- [What you have to do] Search the entries for the word "body" and copy each line that has it.

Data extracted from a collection
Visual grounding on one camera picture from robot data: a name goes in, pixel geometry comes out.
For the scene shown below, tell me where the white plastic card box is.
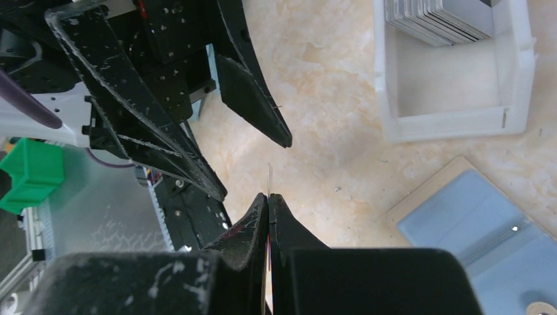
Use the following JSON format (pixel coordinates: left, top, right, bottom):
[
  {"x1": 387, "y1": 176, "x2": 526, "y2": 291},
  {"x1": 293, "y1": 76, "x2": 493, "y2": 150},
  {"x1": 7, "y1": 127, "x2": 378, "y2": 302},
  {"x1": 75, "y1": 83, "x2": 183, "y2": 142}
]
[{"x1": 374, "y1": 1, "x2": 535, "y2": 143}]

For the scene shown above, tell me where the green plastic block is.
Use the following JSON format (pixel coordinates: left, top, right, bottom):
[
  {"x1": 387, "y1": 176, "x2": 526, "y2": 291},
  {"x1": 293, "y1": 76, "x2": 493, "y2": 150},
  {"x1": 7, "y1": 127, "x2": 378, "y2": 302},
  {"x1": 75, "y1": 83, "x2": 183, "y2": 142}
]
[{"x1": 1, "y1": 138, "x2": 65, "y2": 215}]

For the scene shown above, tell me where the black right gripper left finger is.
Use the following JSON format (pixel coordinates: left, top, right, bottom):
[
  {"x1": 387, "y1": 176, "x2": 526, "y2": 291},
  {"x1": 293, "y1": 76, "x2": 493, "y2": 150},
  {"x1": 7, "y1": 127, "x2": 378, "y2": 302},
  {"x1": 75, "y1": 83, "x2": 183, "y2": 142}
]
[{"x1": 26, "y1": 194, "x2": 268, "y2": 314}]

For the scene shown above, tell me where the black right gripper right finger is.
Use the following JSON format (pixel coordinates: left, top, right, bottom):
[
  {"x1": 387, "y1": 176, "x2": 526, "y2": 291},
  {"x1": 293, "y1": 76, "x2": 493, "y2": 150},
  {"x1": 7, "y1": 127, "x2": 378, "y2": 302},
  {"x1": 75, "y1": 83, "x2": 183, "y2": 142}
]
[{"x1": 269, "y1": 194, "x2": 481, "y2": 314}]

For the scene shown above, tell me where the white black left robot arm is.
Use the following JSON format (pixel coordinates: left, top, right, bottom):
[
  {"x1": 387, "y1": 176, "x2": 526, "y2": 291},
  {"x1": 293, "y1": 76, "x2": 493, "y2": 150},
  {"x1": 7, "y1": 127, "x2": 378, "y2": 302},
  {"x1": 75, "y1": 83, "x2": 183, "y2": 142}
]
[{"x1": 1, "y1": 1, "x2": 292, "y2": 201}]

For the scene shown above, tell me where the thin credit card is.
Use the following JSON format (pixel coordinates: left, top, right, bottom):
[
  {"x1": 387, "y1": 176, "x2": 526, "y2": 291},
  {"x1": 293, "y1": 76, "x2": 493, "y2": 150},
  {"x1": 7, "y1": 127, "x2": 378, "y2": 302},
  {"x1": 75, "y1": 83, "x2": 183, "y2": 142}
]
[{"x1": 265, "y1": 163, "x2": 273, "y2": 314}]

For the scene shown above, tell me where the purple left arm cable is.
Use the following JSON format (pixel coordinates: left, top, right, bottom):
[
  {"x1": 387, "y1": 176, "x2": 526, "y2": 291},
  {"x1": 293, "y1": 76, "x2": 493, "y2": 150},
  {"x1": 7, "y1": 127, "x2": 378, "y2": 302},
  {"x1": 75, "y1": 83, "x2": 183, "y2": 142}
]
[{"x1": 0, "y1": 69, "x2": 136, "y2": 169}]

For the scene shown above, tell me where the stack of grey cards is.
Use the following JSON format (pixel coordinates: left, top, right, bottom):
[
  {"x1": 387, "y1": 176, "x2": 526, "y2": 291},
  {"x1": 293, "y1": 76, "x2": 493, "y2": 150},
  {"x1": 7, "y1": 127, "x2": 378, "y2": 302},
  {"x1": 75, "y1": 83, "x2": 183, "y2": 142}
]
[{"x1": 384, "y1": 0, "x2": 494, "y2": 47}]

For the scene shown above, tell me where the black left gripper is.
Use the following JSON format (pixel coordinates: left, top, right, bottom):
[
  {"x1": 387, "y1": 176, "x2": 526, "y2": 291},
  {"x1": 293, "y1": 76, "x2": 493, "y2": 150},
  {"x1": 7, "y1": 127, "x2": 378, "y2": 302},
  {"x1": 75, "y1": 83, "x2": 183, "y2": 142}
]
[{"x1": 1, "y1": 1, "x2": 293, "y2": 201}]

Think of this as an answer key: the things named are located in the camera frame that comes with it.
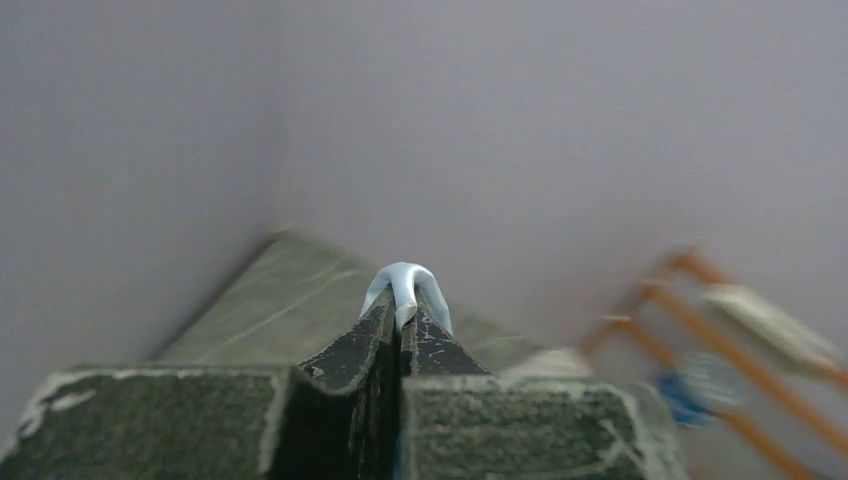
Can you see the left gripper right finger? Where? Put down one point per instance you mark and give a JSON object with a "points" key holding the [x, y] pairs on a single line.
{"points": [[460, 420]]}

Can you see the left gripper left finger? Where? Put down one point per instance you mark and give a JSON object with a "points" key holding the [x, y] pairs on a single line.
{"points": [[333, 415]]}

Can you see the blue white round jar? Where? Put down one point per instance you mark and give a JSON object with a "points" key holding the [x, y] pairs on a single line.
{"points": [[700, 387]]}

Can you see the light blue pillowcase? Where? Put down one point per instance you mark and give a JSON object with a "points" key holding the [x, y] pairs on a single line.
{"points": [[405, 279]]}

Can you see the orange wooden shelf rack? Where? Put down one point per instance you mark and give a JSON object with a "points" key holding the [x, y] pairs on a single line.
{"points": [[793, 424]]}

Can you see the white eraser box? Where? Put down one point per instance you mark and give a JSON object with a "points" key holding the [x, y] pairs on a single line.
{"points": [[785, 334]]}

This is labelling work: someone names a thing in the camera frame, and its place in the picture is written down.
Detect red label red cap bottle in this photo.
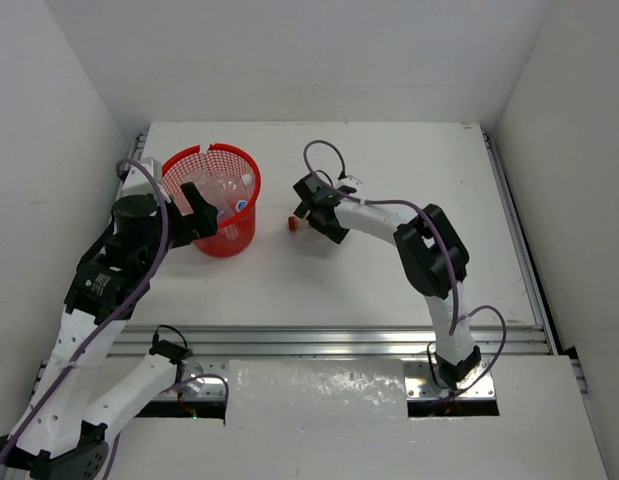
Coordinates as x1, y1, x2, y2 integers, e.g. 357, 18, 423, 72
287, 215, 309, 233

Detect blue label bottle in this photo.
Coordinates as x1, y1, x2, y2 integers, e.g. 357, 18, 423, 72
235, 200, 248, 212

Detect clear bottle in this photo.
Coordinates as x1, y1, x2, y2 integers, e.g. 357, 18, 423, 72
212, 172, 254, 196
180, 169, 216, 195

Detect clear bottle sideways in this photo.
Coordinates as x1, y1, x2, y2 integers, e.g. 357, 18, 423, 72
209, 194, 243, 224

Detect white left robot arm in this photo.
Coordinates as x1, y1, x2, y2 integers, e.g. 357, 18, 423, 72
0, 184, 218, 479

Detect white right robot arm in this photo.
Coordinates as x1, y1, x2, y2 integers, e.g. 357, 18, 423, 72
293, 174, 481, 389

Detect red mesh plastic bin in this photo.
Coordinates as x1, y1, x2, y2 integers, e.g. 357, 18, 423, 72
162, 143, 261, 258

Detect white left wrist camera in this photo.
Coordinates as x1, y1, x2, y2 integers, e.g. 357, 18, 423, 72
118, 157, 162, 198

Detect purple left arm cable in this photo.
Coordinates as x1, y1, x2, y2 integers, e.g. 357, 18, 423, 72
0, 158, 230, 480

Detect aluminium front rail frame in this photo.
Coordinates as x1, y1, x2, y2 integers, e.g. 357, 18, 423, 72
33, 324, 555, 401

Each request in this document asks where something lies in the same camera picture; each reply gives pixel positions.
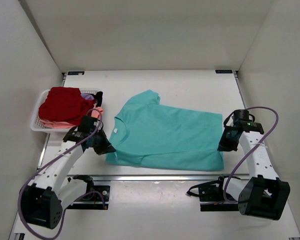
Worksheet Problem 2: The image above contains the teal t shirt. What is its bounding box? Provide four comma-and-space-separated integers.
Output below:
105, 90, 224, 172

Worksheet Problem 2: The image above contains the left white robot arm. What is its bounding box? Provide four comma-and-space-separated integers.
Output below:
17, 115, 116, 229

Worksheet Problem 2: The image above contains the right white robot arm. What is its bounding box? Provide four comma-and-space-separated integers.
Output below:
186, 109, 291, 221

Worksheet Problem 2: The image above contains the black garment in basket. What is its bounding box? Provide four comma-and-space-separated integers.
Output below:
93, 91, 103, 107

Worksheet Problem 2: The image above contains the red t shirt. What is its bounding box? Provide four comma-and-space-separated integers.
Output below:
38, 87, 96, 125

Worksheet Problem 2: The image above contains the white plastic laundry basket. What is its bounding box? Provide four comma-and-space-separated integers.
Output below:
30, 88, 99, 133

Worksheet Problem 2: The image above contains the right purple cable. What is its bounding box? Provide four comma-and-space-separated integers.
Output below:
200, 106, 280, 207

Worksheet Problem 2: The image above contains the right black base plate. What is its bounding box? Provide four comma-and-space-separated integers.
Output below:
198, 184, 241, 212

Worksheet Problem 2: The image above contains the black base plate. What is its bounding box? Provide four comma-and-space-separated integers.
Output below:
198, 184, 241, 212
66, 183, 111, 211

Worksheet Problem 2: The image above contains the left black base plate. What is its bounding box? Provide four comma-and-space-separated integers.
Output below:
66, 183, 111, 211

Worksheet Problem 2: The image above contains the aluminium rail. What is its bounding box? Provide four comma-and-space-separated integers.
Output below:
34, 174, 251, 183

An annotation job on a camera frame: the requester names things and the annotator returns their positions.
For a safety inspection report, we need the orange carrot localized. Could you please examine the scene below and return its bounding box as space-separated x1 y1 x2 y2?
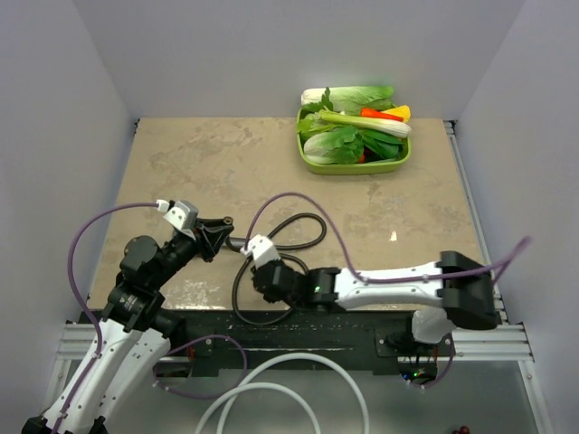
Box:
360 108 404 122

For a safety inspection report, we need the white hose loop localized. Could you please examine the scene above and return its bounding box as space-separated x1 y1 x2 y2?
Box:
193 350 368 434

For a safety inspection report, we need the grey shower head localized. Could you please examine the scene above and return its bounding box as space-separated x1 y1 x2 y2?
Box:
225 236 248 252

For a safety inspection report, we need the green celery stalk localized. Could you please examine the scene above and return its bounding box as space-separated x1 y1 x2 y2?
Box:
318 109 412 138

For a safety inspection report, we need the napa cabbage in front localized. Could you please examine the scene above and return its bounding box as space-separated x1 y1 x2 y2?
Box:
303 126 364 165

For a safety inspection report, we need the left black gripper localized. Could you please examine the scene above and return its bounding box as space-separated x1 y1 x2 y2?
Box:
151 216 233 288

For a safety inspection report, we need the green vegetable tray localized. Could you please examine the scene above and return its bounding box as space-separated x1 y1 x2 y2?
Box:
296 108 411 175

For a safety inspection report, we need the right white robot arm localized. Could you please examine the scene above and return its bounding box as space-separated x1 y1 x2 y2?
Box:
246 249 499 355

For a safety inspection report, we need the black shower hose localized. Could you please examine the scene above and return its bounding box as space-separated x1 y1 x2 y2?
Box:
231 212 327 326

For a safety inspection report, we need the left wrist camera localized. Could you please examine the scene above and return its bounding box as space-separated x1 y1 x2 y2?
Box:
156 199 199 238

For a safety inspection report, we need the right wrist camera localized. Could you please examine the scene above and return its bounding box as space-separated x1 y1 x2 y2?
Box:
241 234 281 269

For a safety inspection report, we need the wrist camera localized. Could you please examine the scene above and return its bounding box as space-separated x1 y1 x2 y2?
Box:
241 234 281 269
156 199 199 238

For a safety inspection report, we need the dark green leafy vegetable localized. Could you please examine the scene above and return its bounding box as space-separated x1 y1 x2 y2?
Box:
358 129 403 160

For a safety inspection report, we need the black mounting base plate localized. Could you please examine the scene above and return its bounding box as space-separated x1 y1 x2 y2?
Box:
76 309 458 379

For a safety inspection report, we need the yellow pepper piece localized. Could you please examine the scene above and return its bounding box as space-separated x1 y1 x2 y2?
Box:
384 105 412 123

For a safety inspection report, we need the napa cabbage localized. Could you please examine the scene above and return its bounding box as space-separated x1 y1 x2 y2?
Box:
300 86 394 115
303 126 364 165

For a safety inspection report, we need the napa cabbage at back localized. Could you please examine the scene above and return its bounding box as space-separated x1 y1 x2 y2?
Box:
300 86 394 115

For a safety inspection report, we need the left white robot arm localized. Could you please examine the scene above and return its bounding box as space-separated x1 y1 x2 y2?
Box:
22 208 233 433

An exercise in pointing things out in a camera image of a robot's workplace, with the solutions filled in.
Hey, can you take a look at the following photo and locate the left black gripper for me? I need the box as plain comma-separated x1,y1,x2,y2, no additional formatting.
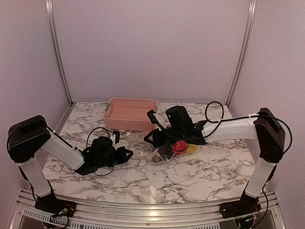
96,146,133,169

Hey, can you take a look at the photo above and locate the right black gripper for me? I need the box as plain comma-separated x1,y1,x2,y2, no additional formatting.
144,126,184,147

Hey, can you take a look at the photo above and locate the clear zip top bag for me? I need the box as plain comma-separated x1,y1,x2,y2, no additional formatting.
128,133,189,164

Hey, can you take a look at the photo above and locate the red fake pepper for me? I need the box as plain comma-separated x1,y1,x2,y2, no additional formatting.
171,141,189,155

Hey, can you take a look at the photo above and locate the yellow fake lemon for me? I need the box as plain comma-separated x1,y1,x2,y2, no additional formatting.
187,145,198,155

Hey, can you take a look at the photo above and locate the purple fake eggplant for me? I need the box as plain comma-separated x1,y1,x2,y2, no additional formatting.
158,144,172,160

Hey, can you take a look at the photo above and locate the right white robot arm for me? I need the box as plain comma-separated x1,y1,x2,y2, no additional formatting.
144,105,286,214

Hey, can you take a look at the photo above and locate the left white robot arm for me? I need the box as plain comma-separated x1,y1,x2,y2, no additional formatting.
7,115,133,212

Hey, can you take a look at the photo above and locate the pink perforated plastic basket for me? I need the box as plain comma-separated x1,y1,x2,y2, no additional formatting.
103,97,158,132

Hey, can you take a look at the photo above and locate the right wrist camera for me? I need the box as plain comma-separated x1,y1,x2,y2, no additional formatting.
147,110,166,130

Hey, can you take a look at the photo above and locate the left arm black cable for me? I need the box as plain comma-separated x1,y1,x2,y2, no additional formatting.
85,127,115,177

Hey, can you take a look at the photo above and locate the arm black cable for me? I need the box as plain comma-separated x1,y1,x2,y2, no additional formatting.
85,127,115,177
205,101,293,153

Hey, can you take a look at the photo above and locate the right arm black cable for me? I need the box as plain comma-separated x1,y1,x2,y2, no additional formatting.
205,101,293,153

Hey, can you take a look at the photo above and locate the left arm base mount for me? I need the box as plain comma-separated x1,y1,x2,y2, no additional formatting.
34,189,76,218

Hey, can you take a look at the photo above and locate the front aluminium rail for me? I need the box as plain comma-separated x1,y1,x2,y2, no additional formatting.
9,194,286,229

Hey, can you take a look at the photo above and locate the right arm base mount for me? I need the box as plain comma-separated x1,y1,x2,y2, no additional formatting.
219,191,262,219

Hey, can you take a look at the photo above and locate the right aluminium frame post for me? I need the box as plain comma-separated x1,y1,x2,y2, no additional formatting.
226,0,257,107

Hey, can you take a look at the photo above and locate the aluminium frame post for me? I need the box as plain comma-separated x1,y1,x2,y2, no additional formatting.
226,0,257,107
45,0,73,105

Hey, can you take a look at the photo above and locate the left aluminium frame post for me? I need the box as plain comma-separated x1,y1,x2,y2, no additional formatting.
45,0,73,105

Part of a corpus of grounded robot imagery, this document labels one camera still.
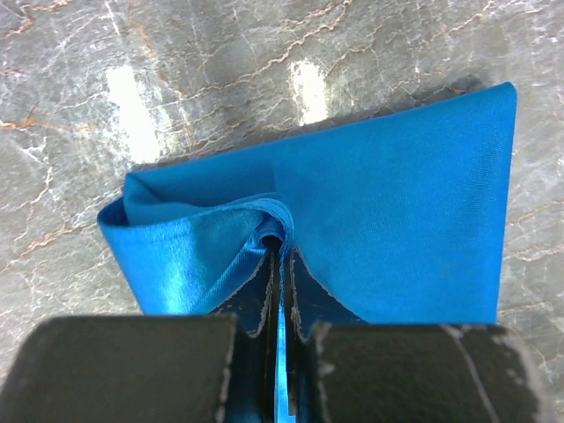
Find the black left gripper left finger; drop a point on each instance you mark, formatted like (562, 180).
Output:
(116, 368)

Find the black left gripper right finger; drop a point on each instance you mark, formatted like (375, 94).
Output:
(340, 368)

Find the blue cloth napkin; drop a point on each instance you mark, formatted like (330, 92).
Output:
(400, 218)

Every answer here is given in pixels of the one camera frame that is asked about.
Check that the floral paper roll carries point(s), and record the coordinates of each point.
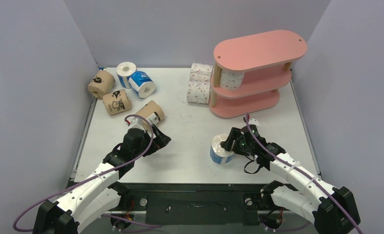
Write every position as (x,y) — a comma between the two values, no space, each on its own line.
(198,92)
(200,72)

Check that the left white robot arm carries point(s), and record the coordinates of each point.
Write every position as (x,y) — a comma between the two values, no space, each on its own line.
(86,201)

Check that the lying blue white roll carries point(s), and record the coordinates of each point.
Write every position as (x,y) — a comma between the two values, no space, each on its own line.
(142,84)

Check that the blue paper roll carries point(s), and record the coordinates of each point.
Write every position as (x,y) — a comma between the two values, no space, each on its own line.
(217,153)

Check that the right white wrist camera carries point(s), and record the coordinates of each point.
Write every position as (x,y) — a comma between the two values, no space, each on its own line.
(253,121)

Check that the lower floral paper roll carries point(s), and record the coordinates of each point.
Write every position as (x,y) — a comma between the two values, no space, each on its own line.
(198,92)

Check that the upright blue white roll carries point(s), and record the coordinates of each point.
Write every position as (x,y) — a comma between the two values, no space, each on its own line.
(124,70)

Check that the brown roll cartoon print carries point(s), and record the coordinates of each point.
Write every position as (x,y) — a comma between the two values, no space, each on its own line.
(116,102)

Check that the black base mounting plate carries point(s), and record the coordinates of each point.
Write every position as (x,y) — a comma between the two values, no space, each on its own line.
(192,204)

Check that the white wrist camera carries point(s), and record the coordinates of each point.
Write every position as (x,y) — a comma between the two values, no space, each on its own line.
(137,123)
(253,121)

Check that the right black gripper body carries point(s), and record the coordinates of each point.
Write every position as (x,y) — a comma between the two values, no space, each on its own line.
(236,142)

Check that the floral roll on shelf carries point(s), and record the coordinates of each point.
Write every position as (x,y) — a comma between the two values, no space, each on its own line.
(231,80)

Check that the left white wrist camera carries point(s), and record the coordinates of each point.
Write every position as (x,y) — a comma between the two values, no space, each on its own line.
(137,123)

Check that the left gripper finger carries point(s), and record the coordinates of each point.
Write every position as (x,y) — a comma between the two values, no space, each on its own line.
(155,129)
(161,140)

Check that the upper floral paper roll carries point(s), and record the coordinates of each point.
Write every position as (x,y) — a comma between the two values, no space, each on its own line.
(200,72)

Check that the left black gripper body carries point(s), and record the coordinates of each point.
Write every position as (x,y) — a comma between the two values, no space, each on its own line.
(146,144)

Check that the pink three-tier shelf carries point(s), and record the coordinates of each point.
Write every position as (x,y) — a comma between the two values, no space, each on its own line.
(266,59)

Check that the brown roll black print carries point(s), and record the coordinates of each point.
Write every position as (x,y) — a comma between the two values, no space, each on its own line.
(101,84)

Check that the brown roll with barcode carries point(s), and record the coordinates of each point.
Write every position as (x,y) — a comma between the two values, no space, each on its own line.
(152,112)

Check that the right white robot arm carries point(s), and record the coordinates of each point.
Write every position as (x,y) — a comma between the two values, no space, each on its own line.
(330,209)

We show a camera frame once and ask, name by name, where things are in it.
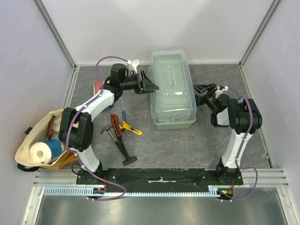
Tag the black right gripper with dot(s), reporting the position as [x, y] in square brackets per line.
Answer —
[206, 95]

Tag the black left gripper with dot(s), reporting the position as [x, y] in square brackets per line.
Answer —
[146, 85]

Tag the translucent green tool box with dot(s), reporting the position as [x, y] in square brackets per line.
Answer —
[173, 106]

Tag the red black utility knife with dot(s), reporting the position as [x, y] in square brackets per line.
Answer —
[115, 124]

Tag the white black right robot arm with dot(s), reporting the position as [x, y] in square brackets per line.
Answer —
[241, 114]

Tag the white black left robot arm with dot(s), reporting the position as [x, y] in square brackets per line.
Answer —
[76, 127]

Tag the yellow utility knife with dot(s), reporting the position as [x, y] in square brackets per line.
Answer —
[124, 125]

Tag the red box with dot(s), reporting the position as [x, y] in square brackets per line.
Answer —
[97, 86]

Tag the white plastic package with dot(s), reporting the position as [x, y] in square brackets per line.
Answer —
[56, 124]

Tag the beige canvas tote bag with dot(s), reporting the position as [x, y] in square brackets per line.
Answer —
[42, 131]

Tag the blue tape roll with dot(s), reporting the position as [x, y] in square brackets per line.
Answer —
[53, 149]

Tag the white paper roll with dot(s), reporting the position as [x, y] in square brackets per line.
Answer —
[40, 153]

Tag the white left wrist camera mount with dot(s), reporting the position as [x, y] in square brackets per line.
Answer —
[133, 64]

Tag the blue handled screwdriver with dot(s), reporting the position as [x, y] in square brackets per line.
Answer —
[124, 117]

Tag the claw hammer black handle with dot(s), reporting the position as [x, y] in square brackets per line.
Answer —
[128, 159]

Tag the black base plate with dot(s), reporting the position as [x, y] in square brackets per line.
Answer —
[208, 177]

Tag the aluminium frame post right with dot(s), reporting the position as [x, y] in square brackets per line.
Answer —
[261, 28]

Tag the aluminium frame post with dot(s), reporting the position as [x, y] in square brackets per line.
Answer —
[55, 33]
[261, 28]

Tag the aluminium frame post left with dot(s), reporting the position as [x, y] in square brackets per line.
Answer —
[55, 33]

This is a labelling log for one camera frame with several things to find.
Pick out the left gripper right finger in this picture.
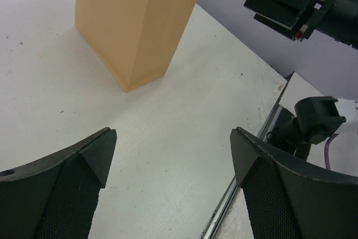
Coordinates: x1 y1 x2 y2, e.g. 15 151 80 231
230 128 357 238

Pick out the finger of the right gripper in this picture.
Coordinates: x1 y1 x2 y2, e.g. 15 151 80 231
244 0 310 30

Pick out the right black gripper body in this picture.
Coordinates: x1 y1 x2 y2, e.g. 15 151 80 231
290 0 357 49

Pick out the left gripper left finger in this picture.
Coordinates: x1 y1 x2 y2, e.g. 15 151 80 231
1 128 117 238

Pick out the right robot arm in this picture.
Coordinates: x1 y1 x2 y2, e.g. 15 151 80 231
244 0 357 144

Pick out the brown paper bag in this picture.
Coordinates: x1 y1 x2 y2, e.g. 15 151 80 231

- [Output for this exercise]
Check that the right black gripper body carries point(s), and record the coordinates of each point.
Check that the left black gripper body carries point(s), and record the coordinates of each point.
Pick out the right black gripper body in this picture.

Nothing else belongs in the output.